═════ Data shown ═════

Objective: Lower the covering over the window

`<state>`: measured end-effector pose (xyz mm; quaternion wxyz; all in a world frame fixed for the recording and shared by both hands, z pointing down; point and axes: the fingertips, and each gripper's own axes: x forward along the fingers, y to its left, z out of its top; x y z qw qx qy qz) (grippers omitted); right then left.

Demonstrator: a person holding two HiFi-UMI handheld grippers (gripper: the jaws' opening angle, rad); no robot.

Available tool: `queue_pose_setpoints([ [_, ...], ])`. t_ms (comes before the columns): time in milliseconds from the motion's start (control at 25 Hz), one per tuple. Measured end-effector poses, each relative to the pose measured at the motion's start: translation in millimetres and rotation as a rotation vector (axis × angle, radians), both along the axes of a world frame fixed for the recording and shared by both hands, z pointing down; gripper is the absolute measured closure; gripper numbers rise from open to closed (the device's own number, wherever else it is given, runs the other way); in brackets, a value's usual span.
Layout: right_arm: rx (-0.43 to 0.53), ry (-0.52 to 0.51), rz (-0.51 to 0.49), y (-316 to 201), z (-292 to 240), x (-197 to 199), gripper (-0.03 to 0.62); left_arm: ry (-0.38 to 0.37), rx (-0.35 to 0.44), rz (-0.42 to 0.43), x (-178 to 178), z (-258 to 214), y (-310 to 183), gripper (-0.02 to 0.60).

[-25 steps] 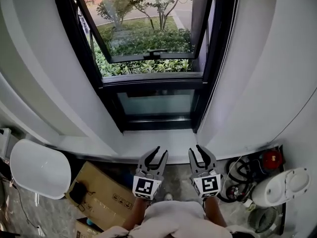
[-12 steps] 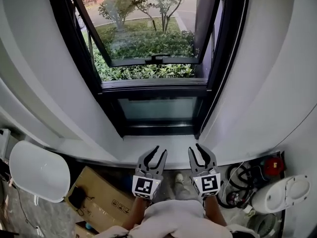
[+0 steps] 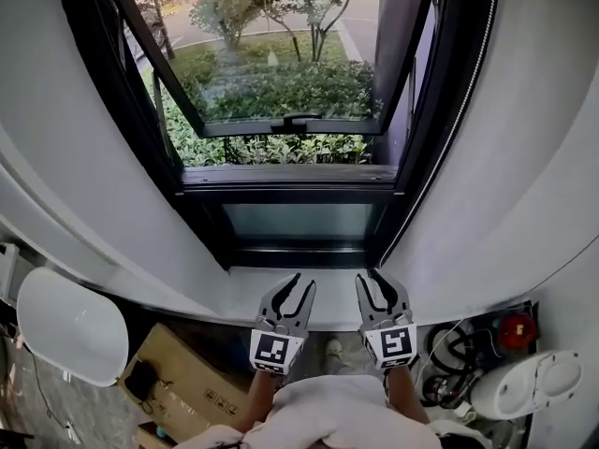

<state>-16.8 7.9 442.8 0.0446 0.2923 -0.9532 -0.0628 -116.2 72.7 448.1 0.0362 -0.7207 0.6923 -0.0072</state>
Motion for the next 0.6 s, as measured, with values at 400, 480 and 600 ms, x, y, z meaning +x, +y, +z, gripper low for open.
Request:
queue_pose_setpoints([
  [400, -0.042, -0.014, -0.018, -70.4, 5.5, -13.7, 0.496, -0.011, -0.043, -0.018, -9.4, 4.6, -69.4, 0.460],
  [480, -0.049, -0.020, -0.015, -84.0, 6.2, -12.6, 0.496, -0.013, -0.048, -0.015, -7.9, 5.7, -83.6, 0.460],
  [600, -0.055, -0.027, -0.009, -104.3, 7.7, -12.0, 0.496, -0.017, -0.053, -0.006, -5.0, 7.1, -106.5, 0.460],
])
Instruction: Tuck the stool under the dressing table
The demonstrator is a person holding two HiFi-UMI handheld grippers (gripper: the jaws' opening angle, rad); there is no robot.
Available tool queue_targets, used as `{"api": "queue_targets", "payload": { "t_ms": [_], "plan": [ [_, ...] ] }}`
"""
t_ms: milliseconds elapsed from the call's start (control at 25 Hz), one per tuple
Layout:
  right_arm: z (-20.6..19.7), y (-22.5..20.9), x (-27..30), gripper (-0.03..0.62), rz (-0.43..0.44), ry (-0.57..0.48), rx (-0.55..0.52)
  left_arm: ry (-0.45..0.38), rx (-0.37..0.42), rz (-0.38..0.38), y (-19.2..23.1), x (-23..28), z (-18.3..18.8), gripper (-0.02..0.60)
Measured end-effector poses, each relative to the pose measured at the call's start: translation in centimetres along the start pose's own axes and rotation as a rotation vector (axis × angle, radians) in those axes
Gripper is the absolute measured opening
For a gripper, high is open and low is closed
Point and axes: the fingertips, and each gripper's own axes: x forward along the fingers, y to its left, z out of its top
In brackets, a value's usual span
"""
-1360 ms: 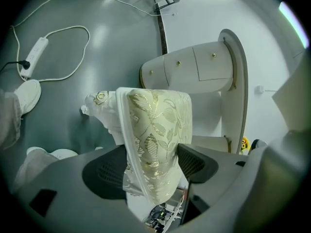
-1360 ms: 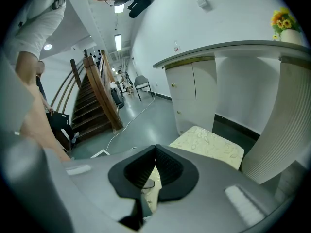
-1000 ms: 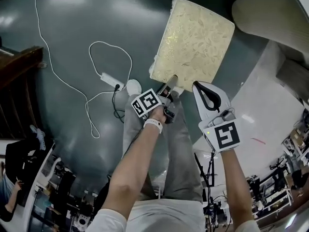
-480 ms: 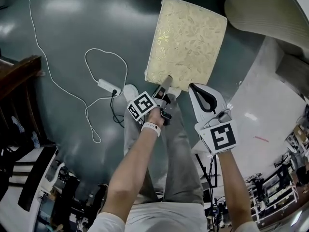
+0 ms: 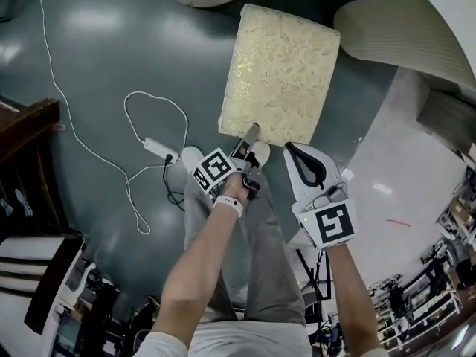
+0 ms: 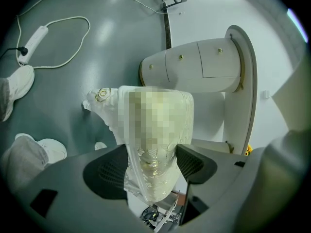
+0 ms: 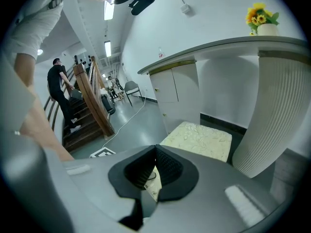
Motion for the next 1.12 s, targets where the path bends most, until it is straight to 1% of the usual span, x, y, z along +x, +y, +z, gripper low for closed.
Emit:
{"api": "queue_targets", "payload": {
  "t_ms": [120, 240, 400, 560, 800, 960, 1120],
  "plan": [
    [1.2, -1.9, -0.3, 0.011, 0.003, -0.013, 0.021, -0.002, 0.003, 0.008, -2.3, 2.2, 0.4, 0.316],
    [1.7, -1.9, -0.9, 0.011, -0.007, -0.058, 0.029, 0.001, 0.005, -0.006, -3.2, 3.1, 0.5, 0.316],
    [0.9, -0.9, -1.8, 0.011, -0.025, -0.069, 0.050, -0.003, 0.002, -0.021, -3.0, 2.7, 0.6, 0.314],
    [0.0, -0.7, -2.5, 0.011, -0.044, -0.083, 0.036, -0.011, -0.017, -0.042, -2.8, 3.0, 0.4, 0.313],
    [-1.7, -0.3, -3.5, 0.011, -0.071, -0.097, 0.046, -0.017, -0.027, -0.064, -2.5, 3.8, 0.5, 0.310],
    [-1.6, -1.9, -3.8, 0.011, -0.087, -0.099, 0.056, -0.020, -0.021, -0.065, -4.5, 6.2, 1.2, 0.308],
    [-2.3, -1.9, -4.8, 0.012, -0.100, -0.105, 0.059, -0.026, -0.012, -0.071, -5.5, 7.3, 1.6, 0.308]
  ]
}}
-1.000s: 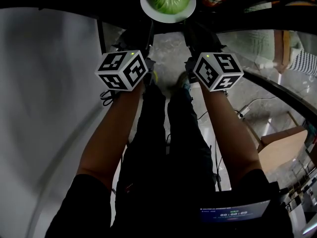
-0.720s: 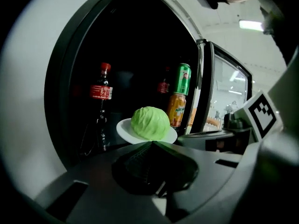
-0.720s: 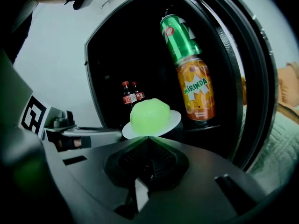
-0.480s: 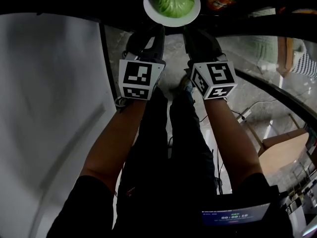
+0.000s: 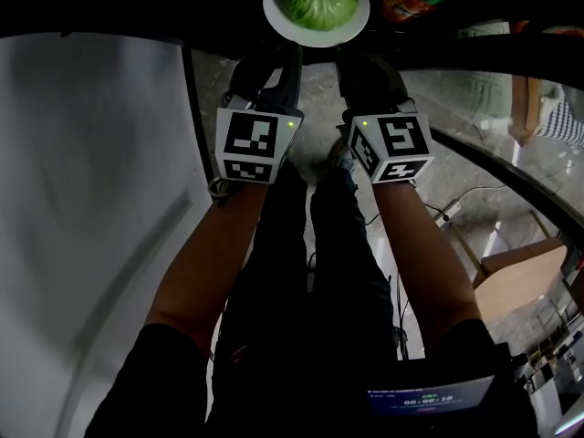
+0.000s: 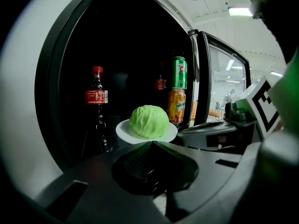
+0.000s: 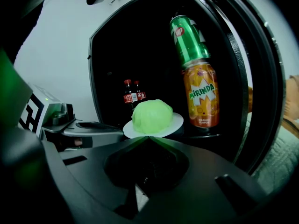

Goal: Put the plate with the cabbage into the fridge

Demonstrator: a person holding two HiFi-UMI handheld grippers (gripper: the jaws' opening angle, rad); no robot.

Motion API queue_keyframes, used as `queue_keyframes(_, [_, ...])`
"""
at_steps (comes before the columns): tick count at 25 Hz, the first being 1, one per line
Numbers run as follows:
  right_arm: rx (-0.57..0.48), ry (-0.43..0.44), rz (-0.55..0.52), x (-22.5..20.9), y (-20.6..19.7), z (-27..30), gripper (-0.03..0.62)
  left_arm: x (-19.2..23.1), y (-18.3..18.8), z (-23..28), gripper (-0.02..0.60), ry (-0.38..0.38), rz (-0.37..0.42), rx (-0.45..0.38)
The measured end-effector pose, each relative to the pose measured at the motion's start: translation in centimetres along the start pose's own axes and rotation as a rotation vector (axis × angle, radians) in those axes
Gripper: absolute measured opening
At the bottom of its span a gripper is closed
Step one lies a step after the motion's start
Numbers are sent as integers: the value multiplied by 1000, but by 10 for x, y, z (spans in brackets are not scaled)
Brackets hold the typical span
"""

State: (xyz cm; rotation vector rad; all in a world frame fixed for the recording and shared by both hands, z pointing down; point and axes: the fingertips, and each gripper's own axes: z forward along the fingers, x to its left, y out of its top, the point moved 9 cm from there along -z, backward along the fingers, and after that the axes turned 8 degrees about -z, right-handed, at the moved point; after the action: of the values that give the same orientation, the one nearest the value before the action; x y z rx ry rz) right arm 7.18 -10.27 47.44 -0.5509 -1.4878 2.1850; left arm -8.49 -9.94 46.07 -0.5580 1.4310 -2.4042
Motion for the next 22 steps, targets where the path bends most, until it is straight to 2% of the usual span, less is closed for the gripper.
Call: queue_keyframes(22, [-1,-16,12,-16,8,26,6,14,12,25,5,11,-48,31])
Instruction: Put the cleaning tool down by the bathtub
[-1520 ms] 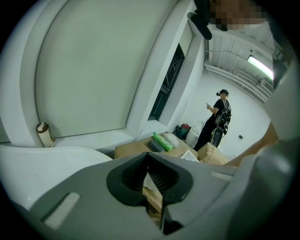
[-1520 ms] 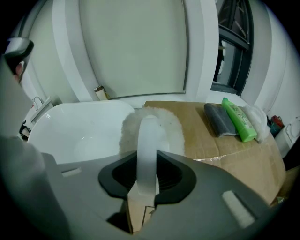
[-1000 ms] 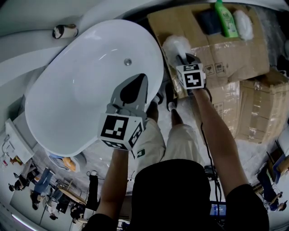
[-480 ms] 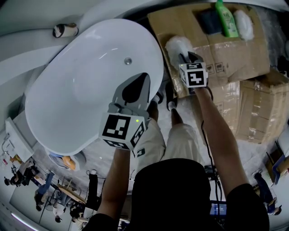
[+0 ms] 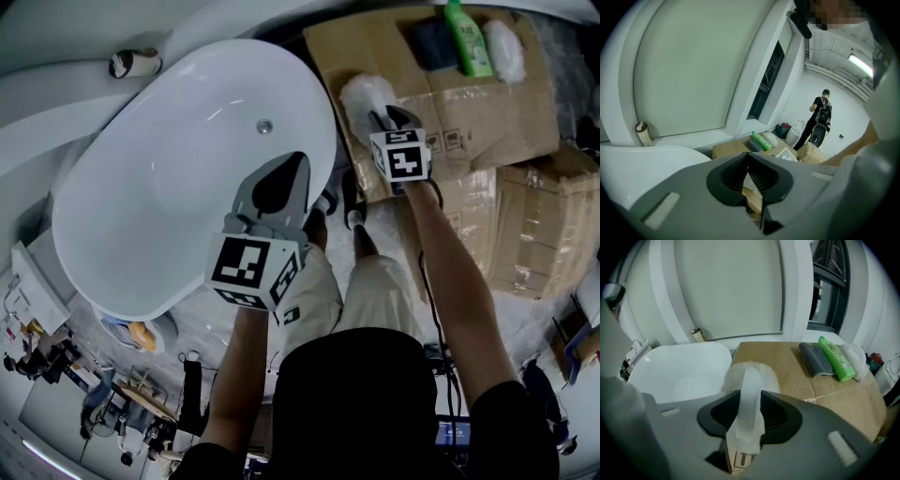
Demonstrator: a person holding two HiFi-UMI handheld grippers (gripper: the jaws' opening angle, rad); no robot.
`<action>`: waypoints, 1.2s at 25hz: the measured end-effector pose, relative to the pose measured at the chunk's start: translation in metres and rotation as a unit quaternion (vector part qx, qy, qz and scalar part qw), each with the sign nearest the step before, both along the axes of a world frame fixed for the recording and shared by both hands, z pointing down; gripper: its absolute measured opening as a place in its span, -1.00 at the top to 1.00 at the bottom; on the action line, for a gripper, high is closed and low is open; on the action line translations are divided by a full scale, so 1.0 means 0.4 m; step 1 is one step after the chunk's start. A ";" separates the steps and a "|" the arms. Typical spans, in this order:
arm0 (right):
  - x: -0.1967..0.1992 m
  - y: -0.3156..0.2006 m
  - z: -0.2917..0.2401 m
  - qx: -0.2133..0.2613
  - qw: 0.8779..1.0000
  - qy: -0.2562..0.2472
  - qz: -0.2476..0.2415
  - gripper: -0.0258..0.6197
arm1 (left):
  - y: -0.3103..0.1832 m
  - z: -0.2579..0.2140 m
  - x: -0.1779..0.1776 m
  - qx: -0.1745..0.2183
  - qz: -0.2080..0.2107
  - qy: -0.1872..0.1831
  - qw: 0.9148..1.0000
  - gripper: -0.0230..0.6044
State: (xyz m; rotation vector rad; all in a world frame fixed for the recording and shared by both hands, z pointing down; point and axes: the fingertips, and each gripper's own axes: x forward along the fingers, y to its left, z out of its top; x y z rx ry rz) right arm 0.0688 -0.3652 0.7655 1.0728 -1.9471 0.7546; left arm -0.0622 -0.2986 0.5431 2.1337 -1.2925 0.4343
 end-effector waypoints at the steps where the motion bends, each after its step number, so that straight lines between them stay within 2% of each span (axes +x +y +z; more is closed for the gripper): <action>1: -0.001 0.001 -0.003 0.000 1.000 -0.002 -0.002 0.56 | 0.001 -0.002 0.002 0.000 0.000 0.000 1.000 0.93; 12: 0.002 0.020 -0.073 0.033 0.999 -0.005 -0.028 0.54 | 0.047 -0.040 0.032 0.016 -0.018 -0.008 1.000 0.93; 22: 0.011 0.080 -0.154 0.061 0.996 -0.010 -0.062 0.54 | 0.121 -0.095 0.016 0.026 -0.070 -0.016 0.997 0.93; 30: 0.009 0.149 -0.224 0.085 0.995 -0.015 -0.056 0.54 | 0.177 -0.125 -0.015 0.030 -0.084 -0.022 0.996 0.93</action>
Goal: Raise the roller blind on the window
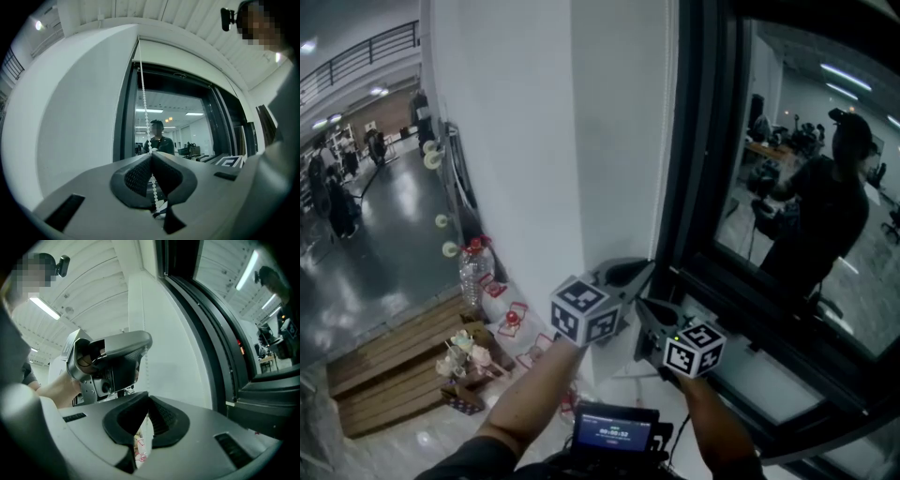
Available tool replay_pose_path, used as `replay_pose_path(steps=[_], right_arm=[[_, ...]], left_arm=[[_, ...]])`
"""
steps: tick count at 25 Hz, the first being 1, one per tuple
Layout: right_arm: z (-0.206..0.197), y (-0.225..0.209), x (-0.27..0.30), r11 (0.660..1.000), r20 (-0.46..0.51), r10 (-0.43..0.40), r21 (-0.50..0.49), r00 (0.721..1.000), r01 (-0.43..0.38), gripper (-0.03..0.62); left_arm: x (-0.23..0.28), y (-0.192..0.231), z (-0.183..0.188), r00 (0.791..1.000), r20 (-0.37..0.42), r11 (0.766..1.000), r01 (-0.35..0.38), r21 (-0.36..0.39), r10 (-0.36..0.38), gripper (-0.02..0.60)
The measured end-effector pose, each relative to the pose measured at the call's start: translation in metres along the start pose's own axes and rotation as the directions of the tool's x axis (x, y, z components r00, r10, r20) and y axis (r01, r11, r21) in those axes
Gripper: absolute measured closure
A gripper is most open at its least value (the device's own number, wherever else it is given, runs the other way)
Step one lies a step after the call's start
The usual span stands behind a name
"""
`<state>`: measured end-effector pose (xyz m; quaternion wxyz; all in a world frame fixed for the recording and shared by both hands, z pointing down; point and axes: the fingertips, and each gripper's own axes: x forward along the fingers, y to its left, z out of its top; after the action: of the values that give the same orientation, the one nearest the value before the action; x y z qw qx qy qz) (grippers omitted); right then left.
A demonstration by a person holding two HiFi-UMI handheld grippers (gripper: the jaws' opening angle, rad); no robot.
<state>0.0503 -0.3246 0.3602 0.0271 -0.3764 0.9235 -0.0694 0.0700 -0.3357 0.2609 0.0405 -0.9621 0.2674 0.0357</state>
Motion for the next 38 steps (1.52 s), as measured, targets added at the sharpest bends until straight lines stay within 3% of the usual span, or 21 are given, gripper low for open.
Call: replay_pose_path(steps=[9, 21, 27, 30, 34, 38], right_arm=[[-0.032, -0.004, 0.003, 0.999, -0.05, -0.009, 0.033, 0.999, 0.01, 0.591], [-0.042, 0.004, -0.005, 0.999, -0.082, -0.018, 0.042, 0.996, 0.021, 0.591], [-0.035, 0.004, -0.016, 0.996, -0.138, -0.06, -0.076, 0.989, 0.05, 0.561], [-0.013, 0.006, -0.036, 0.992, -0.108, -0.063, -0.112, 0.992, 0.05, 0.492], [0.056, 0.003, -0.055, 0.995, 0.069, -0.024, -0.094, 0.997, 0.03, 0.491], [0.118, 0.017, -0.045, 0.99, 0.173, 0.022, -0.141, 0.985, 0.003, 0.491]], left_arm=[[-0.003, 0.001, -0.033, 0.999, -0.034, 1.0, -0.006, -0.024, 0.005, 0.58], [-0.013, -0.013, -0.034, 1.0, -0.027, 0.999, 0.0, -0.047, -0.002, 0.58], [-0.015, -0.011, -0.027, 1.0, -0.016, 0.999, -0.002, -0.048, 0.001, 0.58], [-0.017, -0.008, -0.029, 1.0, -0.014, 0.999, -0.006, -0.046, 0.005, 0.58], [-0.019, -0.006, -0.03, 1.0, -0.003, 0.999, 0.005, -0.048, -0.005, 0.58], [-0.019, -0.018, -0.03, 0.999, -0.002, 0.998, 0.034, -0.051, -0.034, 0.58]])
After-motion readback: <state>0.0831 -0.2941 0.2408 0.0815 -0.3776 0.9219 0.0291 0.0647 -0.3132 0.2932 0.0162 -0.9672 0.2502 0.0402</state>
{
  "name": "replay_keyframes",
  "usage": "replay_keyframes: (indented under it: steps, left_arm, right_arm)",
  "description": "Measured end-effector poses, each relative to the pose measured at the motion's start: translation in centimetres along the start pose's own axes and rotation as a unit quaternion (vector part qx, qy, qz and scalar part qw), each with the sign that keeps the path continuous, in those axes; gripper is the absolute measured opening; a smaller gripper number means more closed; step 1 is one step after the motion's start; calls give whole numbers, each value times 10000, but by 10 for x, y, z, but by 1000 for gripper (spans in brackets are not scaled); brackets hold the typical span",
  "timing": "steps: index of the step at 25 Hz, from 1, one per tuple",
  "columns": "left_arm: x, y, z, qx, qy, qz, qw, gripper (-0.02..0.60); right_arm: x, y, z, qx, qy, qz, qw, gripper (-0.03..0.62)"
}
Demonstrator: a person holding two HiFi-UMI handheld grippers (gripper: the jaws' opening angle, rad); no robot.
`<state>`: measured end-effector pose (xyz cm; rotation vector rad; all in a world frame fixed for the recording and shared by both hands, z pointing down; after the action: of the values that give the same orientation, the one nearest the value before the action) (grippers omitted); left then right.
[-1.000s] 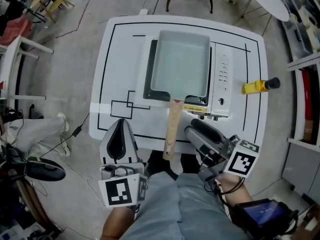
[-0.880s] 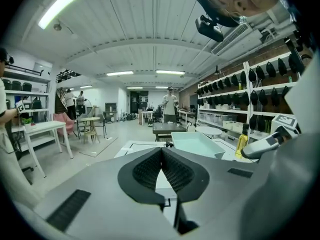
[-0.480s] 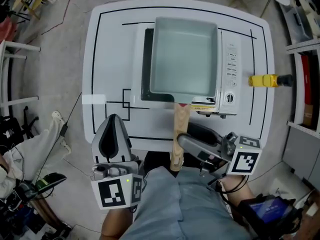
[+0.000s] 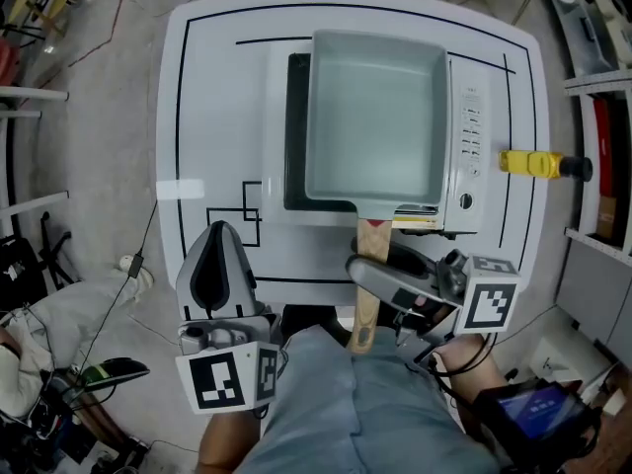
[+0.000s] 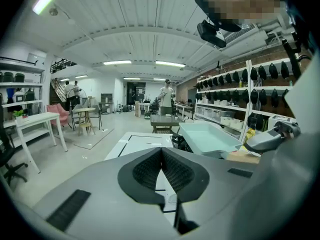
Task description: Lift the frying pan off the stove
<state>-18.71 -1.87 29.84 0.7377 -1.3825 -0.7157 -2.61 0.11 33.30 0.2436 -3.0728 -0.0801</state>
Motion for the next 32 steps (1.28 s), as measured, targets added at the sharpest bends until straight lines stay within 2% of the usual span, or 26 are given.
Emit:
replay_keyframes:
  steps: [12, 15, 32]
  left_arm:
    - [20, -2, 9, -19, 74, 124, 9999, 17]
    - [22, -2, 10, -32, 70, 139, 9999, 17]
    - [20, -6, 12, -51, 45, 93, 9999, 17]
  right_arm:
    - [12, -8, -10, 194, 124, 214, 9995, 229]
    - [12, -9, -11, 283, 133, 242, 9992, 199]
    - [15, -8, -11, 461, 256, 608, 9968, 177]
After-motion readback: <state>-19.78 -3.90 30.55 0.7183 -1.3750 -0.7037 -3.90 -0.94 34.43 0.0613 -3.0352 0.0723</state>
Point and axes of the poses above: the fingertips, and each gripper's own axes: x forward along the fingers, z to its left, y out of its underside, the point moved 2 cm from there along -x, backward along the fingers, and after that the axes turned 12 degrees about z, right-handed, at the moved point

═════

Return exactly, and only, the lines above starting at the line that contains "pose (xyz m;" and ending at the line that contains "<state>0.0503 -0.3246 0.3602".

`<state>`: measured end-effector pose (xyz m; quaternion wxyz; all in a world frame fixed for the recording and shared by both hands, z pointing down; point and axes: the fingertips, and each gripper's own axes: x forward along the fingers, y to its left, z out of its top; after the action: of the values that give the same orientation, the one nearest the value before the action; x y z qw qx qy qz) (grippers omitted); right then left.
A demonstration by a person holding two HiFi-UMI handheld grippers (gripper: the jaws' opening angle, rad); no robot.
<state>0.0503 -0.3246 0.3602 0.0271 -0.3764 0.9235 -0.0694 0.0700 -0.3357 0.2609 0.0405 -0.9621 0.2674 0.0357</state>

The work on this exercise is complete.